BareMetalHostProfile

This section describes the BareMetalHostProfile resource used in Mirantis Container Cloud API to define how the storage devices and operating system are provisioned and configured.

For demonstration purposes, the Container Cloud BareMetalHostProfile custom resource (CR) is split into the following major sections:

metadata

The Container Cloud BareMetalHostProfile CR contains the following fields:

  • apiVersion

    API version of the object that is metal3.io/v1alpha1.

  • kind

    Object type that is BareMetalHostProfile.

  • metadata

    The metadata field contains the following subfields:

    • name

      Name of the bare metal host profile.

    • namespace

      Project in which the bare metal host profile was created.

Configuration example:

apiVersion: metal3.io/v1alpha1
kind: BareMetalHostProfile
metadata:
  name: default
  namespace: default

spec

The spec field of BareMetalHostProfile object contains the fields to customize your hardware configuration:

Warning

Any data stored on any device defined in the fileSystems list can be deleted or corrupted during cluster (re)deployment. It happens because each device from the fileSystems list is a part of the rootfs directory tree that is overwritten during (re)deployment.

Examples of affected devices include:

  • A raw device partition with a file system on it

  • A device partition in a volume group with a logical volume that has a file system on it

  • An mdadm RAID device with a file system on it

  • An LVM RAID device with a file system on it

The wipe field (deprecated) or wipeDevice structure (recommended since Container Cloud 2.26.0) have no effect in this case and cannot protect data on these devices.

Therefore, to prevent data loss, move the necessary data from these file systems to another server beforehand, if required.

  • devices

    List of definitions of the physical storage devices. To configure more than three storage devices per host, add additional devices to this list. Each device in the list can have one or more partitions defined by the list in the partitions field.

    • Each device in the list must have the following fields in the properties section for device handling:

      • workBy (recommended, string)

        Defines how the device should be identified. Accepts a comma-separated string with the following recommended value (in order of priority): by_id,by_path,by_wwn,by_name. Since 2.25.1, this value is set by default.

      • wipeDevice (recommended, object)

        Available since Container Cloud 2.26.0 (Cluster releases 17.1.0 and 16.1.0). Enables and configures cleanup of a device or its metadata before cluster deployment. Contains the following fields:

        • eraseMetadata (dictionary)

          Enables metadata cleanup of a device. Contains the following field:

          • enable (boolean)

            Enables the eraseMetadata option. False by default.

        • eraseDevice (dictionary)

          Configures a complete cleanup of a device. Contains the following fields:

          • blkdiscard (object)

            Executes the blkdiscard command on the target device to discard all data blocks. Contains the following fields:

            • enable (boolean)

              Enables the blkdiscard option. False by default.
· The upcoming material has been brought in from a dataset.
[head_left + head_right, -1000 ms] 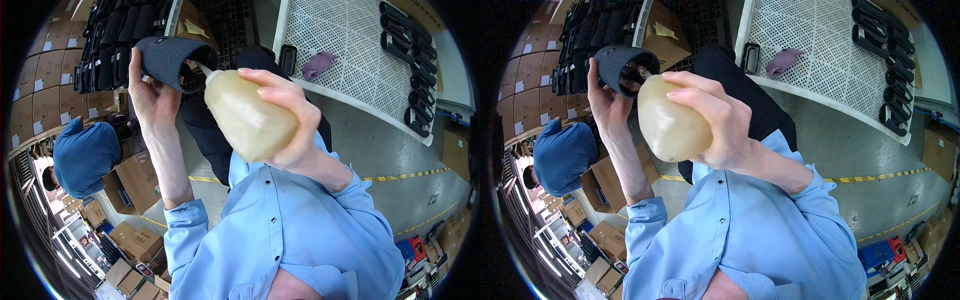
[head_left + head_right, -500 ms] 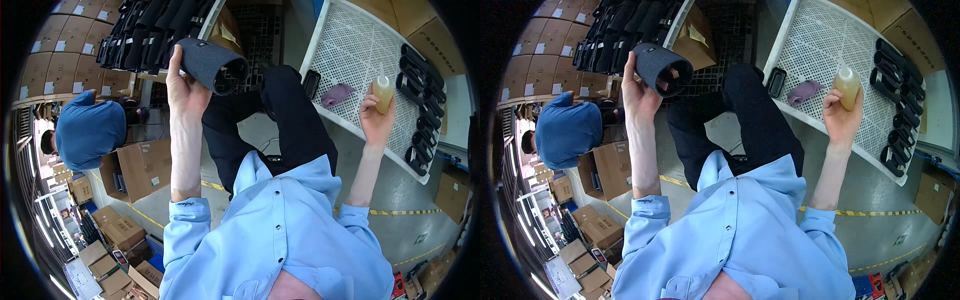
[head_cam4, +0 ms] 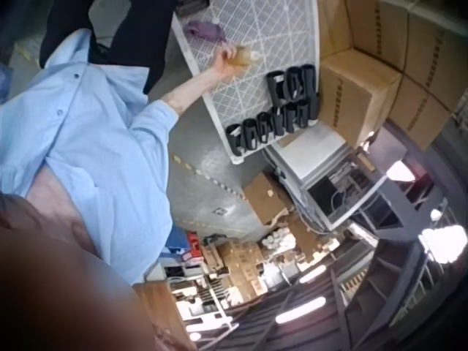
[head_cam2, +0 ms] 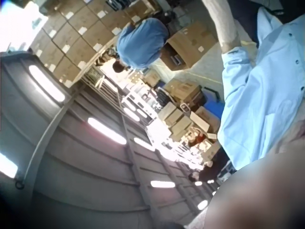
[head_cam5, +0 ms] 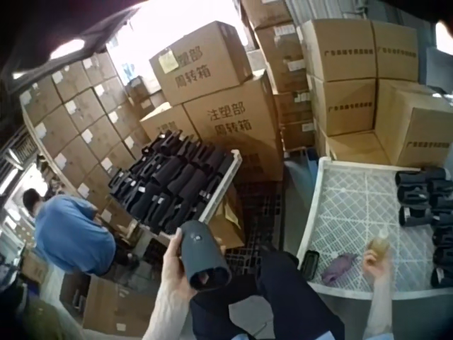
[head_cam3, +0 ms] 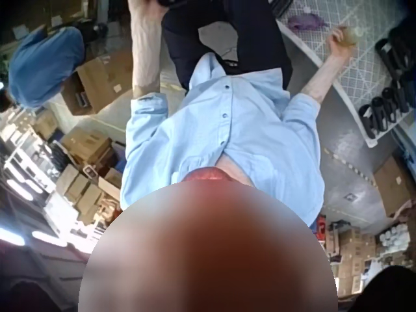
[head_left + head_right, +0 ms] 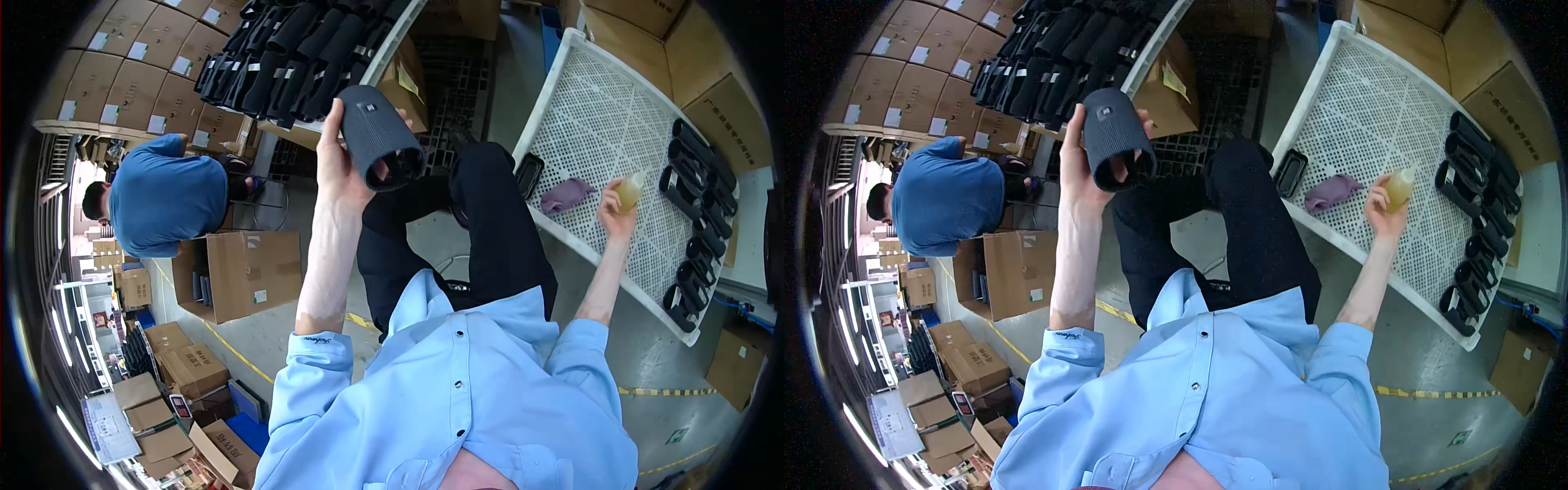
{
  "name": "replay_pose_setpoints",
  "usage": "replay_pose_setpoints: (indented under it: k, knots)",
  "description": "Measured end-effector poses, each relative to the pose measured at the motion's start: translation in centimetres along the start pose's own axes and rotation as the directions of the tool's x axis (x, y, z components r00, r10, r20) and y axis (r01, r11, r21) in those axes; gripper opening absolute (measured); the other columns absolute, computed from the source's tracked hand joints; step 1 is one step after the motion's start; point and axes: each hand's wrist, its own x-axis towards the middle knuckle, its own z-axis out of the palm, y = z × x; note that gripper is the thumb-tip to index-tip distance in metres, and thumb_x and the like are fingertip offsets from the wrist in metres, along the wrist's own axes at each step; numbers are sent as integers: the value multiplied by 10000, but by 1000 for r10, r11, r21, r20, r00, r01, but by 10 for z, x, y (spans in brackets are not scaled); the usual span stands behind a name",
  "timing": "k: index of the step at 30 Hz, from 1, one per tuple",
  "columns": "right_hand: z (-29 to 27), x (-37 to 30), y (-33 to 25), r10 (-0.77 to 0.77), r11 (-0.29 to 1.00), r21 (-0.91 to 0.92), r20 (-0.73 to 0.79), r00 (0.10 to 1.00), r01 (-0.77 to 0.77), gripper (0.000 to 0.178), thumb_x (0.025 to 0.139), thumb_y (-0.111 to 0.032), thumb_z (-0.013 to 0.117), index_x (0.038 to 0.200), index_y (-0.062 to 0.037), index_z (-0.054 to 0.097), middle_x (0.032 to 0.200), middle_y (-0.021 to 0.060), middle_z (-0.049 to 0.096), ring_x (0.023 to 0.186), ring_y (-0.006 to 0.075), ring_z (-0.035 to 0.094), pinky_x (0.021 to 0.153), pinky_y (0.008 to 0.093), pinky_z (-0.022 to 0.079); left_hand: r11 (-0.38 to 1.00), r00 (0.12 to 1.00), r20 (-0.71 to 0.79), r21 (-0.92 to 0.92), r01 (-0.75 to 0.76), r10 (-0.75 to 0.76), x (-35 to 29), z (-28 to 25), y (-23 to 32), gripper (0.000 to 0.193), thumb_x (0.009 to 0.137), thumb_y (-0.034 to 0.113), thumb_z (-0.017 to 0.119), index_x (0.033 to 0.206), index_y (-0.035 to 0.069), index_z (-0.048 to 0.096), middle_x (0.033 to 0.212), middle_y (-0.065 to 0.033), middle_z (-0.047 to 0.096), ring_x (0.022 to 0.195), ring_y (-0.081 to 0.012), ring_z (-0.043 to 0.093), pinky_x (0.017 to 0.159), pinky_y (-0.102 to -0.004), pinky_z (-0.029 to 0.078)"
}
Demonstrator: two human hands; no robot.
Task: The person applies a liquid from a squeeze bottle onto black plastic components and then wipes or inspects them.
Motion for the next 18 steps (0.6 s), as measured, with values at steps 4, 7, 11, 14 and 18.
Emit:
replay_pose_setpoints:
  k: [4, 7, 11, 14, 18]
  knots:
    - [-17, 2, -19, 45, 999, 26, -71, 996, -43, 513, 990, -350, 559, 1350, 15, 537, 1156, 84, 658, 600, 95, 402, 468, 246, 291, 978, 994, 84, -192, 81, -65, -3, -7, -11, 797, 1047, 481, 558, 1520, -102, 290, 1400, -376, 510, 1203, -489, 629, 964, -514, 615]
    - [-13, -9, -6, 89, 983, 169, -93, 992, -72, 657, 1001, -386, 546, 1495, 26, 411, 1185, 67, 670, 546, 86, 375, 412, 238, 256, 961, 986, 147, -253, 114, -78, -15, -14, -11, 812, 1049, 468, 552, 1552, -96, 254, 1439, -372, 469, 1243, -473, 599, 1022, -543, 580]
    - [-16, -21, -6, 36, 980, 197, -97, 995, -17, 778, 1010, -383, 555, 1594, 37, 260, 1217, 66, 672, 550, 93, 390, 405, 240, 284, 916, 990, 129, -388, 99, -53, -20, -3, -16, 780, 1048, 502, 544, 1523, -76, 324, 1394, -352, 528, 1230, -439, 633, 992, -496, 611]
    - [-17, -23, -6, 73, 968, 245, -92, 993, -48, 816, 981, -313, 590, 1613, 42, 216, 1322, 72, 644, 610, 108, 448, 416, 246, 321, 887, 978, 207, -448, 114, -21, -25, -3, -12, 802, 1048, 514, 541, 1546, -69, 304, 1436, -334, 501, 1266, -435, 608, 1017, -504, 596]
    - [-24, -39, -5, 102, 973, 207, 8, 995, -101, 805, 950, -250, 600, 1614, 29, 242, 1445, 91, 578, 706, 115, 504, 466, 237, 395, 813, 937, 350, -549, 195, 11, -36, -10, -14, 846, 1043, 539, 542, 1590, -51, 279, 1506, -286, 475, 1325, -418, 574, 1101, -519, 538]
            • zeroout (string)

              Configures writing of zeroes to each block during device erasure. Contains the following options:

              • fallback - default, blkdiscard attempts to write zeroes only if the device does not support the block discard feature. In this case, the blkdiscard command is re-executed with an additional --zeroout flag.

              • always - always write zeroes.

              • never - never write zeroes.

          • userDefined (object)

            Enables execution of a custom command or shell script to erase the target device. Contains the following fields:

            • enabled (boolean)

              Enables the userDefined option. False by default.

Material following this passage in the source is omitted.